● **Work item**
Look through the data below and extract, unchanged, the lines from the one that contains "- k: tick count" to the one that contains "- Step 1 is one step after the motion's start", both included.

● **Data section**
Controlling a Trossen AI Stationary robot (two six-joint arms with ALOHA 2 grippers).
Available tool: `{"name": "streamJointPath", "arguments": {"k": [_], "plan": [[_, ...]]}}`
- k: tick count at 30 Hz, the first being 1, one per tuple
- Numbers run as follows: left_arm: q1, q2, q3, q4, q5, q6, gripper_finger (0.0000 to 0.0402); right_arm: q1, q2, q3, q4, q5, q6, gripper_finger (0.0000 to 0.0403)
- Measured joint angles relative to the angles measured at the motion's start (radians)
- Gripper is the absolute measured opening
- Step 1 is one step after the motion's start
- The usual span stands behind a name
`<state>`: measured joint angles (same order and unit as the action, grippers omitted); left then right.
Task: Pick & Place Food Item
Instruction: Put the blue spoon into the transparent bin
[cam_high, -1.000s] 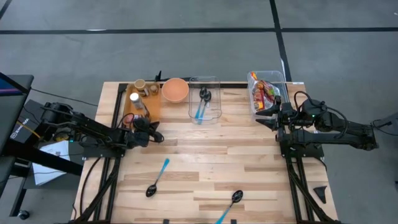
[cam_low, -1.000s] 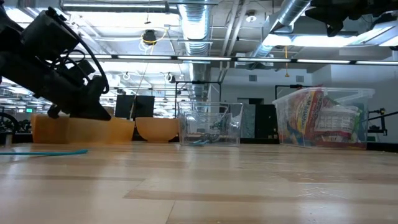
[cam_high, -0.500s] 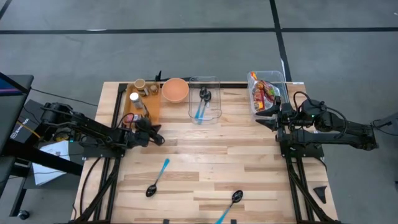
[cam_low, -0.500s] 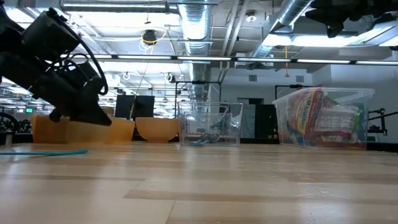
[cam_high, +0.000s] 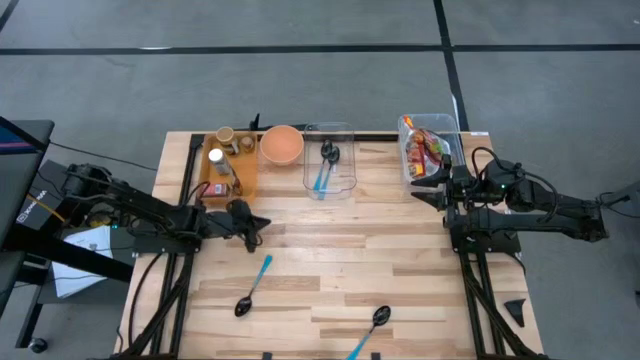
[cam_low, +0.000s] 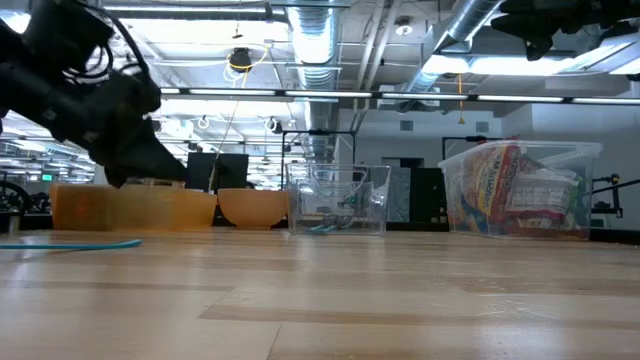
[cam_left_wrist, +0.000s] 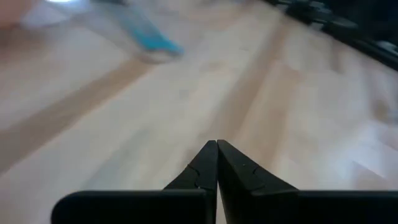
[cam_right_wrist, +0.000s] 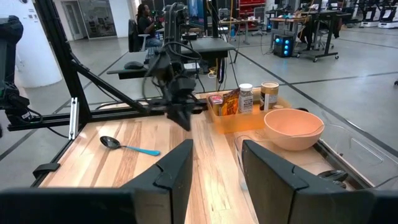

● **The completed task**
- k: tick count at 30 Hz, the first being 1, one per tuple
- Numbers run as follows: left_arm: q1, q2, q3, q4, q5, q6, gripper_finger (0.0000 to 0.0402); right_arm: q1, q2, q3, q4, q5, q6, gripper_finger (0.0000 to 0.0403)
- Measured joint angles relative to the angles measured at the motion's start (radians)
- Gripper is the absolute measured opening
- Step 1 is one step after the motion's start

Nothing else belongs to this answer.